What you are asked to do:
Look for the word "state" in the data below, and copy every line that holds it.

Collected data:
--------------------------------------------------
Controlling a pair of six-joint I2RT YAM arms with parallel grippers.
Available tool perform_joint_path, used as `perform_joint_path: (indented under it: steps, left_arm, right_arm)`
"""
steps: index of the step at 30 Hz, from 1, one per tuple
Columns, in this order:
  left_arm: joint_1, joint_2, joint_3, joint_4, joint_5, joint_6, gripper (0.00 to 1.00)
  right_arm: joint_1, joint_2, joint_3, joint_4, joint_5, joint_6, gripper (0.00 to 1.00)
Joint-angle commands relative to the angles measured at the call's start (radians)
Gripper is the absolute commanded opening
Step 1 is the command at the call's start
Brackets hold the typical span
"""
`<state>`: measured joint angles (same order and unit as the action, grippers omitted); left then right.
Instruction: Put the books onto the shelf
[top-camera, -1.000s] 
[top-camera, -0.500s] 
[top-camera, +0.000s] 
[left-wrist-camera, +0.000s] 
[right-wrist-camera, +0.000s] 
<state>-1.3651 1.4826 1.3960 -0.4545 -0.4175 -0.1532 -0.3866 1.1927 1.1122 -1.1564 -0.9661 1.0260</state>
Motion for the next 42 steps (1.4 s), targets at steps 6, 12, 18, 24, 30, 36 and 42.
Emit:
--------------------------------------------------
Exercise output:
`<state>`: measured joint angles (same order and unit as the action, grippers omitted); left then right.
<state>-1.3651 1.4826 1.3960 -0.4545 -0.4175 -0.1532 -0.3866 1.1927 1.1122 -1.1564 -0.9661 1.0260</state>

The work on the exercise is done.